A decisão final surpreendeu até seus colegas, pois o aviso de “matrícula cancelada por liminar cassada” apareceu no sistema sem aviso prévio. Samille conta que ficou sabendo do desligamento ao tentar acessar o refeitório: o QR code foi rejeitado. Ao entrar no portal da universidade, percebeu que sua matrícula, notas e grade horária haviam sido apagadas. “Meu mundo caiu”, afirmou. “Minha vida toda está assim, bagunçada, destruída, baseada em um vídeo de 17 segundos. Ninguém me viu para dizer se sou parda: nem a banca, nem a Justiça.”
A UFF afirma seguir rigorosamente a legislação vigente e garantir a transparência dos processos de seleção. Segundo nota da instituição, Samille foi considerada inapta por duas comissões independentes formadas por membros capacitados, treinados em letramento racial. A universidade sustenta que o processo de heteroidentificação é parte de um esforço para combater fraudes e garantir que a política de cotas beneficie os destinatários legítimos.
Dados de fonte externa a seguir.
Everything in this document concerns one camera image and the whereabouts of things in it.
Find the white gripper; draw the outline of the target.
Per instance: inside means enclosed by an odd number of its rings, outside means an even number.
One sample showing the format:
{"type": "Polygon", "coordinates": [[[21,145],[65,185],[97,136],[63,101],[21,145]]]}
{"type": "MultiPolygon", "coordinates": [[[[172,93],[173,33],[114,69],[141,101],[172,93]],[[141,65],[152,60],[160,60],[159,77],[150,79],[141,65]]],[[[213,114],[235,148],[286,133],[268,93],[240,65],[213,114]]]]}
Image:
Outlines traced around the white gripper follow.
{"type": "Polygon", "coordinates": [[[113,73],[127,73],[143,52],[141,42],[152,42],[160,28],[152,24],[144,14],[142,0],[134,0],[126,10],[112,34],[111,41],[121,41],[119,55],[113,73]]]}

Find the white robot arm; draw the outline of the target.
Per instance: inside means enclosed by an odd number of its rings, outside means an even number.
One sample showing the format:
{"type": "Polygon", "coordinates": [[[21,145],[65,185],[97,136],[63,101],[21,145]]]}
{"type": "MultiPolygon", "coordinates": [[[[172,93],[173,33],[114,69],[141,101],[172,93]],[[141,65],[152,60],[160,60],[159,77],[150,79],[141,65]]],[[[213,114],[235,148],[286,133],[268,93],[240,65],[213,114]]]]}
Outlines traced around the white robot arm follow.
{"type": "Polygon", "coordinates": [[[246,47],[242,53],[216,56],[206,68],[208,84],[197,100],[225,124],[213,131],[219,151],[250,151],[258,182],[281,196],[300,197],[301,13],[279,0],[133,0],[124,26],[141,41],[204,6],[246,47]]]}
A avaliação fenotípica, baseada na aparência física, é o único critério aceito pelas comissões de heteroidentificação. Não se considera a ancestralidade ou documentos que comprovem a origem racial, mas apenas como a pessoa é percebida socialmente. A prática é amparada por decisões do Supremo Tribunal Federal (STF) e por normas do Ministério da Gestão, que validam esse tipo de análise, inclusive em concursos públicos. No caso da UFF, o edital previa o envio de vídeo com rosto e perfil do candidato, gravado em fundo branco.
Mesmo assim, Samille reuniu imagens de várias fases da vida, comprovou ingresso anterior no ensino superior pela mesma modalidade de cotas (no curso de Biomedicina, via Prouni), e procurou a Justiça com novo recurso. A pedido de sua defesa, realizou ainda uma avaliação antropológica independente. O laudo concluiu que ela apresenta traços físicos associados à população negra, como nariz largo e formato craniano característico. Ainda assim, a decisão judicial foi desfavorável.
O impacto emocional da exclusão foi profundo. Samille relata ter desenvolvido vergonha de sair na rua e dificuldades para se reconhecer no espelho. “Sempre tive a certeza da minha cor. Hoje me sinto desacreditada, como se fosse uma impostora. Cresci me reconhecendo como parda, sofri racismo, fui alvo de olhares atravessados no trabalho – e agora, simplesmente, dizem que eu não sou”, lamenta.
A estudante não desistiu de reverter a decisão. Enquanto aguarda um novo julgamento em instâncias superiores, voltou a estudar para o Exame Nacional do Ensino Médio (Enem), como plano B. Ela acredita no sistema de cotas e na importância das bancas de verificação, mas aponta que a estrutura atual é falha e propensa a erros. “São muitos alunos e pouco tempo para avaliar. Só queria que admitissem que erraram comigo.”
Segundo especialistas, situações como essa escancaram os limites do modelo adotado atualmente nas universidades brasileiras. Embora o objetivo seja legítimo – combater fraudes e garantir equidade –, a avaliação meramente visual, feita por pessoas que não conhecem o candidato e muitas vezes por vídeo, pode levar a distorções e injustiças graves. O caso de Samille reacende o debate sobre a urgência de um processo mais sensível, transparente e justo.
A última lembrança que Samille guarda da avó, internada dias antes de falecer, foi um orgulho silencioso: “Essa aqui é minha neta, ela também é médica.” A frase ecoa, agora, como combustível. Porque, para Samille, não se trata apenas de uma matrícula ou de uma vaga perdida – mas de um propósito que o Estado e a universidade insistem em negar.